Robert Cochran & Co.

Robert Cochran & Co., Verreville Pottery, Finnieston Street and Stobcross Street.

    This old-established and very influential house dates its history back for upwards of a hundred and ten years to the time when, in 1777, its extensive business was first inaugurated by Messrs. Cookson of Newcastle and Patrick Colquhoun of Glasgow, who, together with five other gentlemen, formed a private company and commenced operations here as flint and crown glass manufacturers. This association sold the works in 1803 to the Dumbarton Glass Company, who in the same year disposed of them to Mr. John Geddes, afterwards well-known as Colonel Geddes. In 1820 this proprietor added the manufacture of earthenware to that of glass, and under his administration the industry assumed proportions of considerable magnitude and importance.

    The most marked development of the concern commenced about twenty-five years later (1845), when Mr. Robert Cochran purchased the works, and since that date the establishment has been continued as a pottery by himself and his family. The present principal and proprietor is Mr. Robert Cochran, son of the above-named Robert Cochran, who died in 1869.

    The premises devoted to the purposes of the Verreville Pottery are very extensive, having a frontage to Finneston Street of five hundred feet, and to Stobcross Street of three hundred and fifty feet, and occupying an area of about four acres of ground, a very large portion of which is covered by groups of buildings incidental to the various departments of the industry, and presenting a busy scene of activity and animation throughout the working hours of the day. The space at the disposal of the present necessarily brief and concise commercial sketch is quite inadequate to the proper description of such an establishment as this. A pottery, from the very nature of its ancient avocation, is always interesting, and this of Verreville is peculiarly so for many reasons impossible of explanation here.

    A very voluminous essay might be penned concerning the admirable care and consideration with which the arrangement of the place has been completed, and it would hardly be possible to overpraise the manner in which every available resource of means and experience has been applied to ensuring the steady and continuous development of the industry here so advantageously centred. The general equipment of the works, mechanical and otherwise, has been brought up to the highest attainable pitch of efficacy.
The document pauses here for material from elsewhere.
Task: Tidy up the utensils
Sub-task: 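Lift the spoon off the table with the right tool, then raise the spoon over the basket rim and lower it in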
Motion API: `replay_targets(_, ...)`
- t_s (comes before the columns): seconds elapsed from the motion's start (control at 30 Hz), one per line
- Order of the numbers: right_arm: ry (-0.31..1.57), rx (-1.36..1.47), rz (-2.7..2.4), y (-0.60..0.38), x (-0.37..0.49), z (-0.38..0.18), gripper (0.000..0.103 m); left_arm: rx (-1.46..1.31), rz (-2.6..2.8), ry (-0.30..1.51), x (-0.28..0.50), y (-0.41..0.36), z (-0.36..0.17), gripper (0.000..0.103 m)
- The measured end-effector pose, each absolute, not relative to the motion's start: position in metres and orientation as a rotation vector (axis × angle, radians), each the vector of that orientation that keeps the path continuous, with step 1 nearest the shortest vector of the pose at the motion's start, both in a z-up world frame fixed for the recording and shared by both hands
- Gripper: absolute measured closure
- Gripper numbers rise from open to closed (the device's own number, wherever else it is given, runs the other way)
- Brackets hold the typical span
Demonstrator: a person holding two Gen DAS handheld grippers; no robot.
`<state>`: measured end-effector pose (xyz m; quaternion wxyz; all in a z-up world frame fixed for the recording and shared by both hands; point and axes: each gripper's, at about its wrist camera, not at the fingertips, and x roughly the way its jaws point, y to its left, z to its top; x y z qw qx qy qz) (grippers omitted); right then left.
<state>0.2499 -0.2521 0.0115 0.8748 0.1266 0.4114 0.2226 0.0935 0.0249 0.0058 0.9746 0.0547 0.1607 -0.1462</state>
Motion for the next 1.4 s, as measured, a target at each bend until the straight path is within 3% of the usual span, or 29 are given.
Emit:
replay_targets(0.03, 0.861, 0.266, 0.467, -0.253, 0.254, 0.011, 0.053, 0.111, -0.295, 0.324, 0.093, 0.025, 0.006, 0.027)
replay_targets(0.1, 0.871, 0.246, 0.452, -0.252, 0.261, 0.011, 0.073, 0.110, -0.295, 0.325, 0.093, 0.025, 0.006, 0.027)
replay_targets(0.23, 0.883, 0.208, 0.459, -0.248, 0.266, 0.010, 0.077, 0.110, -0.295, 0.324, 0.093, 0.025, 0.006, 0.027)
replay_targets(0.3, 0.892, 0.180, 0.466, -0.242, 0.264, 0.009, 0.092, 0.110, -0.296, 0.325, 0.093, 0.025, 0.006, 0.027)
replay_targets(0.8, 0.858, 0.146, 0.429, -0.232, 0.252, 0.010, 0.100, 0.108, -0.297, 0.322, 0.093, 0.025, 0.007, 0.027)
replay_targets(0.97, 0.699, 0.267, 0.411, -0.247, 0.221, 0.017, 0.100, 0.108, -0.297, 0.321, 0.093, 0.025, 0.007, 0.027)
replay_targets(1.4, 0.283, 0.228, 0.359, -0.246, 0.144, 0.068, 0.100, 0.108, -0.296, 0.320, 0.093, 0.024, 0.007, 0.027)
    Upwards of four hundred men and women are regularly employed, the women doing the lighter work, while the men manipulate the heavier classes of goods ; and in one of the many painting-shops of the pottery there is still to be seen, industriously busy, an old and doubtless well-esteemed servant of the house, James Miller, who has worked here for more than fifty years continuously. Such a record suggests the admirable good feeling that is so notably maintained between employer and employed at the Verreville Pottery. It is mentionable that the painting of the various earthenware goods produced at this establishment is done chiefly by girls, who are wondrously quick and dextrous in the execution of this work.

    The different buildings composing the entirety of the works seem almost legionary in number, and suggest the possibility that a stranger once well in their midst would experience some difficulty in solving the problem of how to get out again. Nevertheless, the most perfect order and system are prevalent everywhere ; the whole of the vast industrial concern moves with the regularity of clockwork in its every department ; and Mr. Robert Cochran, the courteous and esteemed proprietor of this thoroughly typical Scottish pottery, has every reason to be proud of his fine old establishment, with its accumulated facilities of more than a century, and its eminent reputation, in the maintenance of which his father and himself have played such an active and effective part. The works produce all kinds of earthenware suitable alike for the home and export trade, and the house is noted for the originality, variety, and beauty of its designs as well as for the substantial quality of all its manufactures.

    The trade controlled is one of considerable magnitude and widespread range, and a particularly good market for the Verreville goods is Ireland, whither very large shipments are constantly being despatched. Mr. Cochran personally superintends the entire industry and business, both in its productive and commercial phases ; and in his sound policy of management there consists a strong assurance that the confidence of a valuable connection so long and unreservedly enjoyed by this house will be fully retained, to the future augmentation of the prosperity and good name of the concern.